The Curse of the Fires and of the Shadows by William Butler Yeats (1893)
Tuesday’s Tale of Terror June 17, 2014
In Ireland, 1642, Sir Frederick Hamilton, under the direction of Thomas Cromwell, went on a murdering rampage and killed the townsfolk of Sligo, women and children. Survivors were sold off as slaves and shipped to the Caribbean. W.B. Yeats wrote a short story about this murdering rampage. Supernatural, mystery, mysticism, and symbolism all feature in this fiction based on Irish history.
We are in the province of Connacht, Ireland, at the Sligo Abbey (The Dominican Friary of the Holy Cross).
The White Friars with their holy candles are kneeling on the altar. As Sir Hamilton and his Puritan troopers invade and are given the order to shoot, deep shadows from the holy candles dance a warning. The troopers proceed with their order and leave the monks dead on the altar, their white habits stained with blood.
“Set fire to the house!’ cried Sir Frederick Hamilton…”
The dance of the shadows passed away, and the dance of the fires began.
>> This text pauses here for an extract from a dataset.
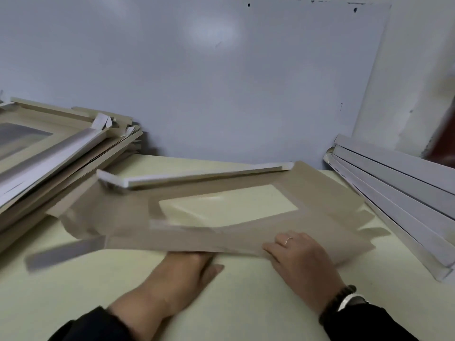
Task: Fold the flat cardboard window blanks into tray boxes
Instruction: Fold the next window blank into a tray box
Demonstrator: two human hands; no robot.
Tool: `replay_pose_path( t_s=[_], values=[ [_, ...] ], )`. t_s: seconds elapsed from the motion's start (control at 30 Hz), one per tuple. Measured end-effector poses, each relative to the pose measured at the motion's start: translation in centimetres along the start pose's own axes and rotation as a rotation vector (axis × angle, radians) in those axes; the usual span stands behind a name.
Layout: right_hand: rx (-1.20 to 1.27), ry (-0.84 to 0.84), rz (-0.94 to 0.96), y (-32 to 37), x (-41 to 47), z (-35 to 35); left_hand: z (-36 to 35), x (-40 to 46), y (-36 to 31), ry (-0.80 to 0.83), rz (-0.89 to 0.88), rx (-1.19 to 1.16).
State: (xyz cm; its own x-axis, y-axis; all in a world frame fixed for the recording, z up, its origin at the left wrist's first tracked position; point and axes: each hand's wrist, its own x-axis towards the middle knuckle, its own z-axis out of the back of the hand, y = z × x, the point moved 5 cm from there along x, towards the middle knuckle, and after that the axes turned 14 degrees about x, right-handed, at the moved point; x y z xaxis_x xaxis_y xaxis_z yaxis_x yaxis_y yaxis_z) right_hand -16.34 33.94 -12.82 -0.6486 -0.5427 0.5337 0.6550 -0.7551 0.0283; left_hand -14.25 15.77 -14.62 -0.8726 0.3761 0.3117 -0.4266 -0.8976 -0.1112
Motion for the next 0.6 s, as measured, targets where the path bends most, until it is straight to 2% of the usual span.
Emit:
replay_pose_path(
  t_s=[0.07, 0.13, 0.17, 0.23, 0.3, 0.37, 0.5, 0.6],
  values=[
    [0.023, 0.034, 0.009, 0.9, 0.5, -0.7, -0.1, 0.1, -1.7, 0.039, -0.084, 0.079],
    [0.028, 0.043, 0.034, 1.7, 0.8, -1.6, 1.4, 0.1, -3.3, -0.002, -0.174, 0.028],
    [0.044, 0.055, 0.029, 2.1, 1.0, -1.7, 2.1, 0.1, -3.8, -0.03, -0.197, 0.004],
    [0.064, 0.069, 0.035, 2.7, 1.3, -2.4, 3.5, -0.1, -4.5, -0.211, -0.258, 0.049],
    [0.059, 0.113, 0.047, 3.4, 1.6, -2.9, 3.6, -0.2, -4.7, -0.232, -0.268, 0.165],
    [0.054, 0.173, 0.062, 3.9, 1.7, -3.5, 2.5, -0.2, -3.8, -0.153, -0.196, 0.234],
    [0.128, 0.257, -0.058, 3.4, 1.2, -3.1, 0.7, 0.1, -1.4, 0.078, -0.014, 0.393],
    [0.209, 0.416, -0.135, 1.5, 0.2, -3.7, -1.1, -0.4, 2.1, 0.266, 0.117, 0.313]
  ],
)
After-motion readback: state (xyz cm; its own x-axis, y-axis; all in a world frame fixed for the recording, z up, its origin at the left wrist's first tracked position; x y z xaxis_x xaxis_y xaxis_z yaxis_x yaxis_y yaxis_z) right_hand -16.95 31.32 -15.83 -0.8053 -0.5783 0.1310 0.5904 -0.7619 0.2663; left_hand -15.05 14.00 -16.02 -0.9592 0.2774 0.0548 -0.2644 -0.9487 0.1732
The
troopers fell back towards the door in the southern wall, and watched
those yellow dancers springing hither and thither.
But there is more–another dance is to come: the dance of white moon-fires, a haunted river, madness of the horses, and the Lug-na-Gael.
This story reminded me of Yeat’s poem Death.
NOR dread nor hope attend
A dying animal;
A man awaits his end
Dreading and hoping all;
Many times he died,
Many times rose again.
A great man in his pride
Confronting murderous men
Casts derision upon
Supersession of breath;
He knows death to the bone —
Man has created death.
That last line, ‘Man has created death’ is a popular Yeat’s quotation and can be interpreted many ways. I couldn’t help but hear in the poem that while animals are unaware of their mortality and humans so very aware, the acts of murderous men create their own deaths as well. Yeatsian scholars would likely differ, but I found the mystical symbolism of his story and this poem to create a haunting symmetry.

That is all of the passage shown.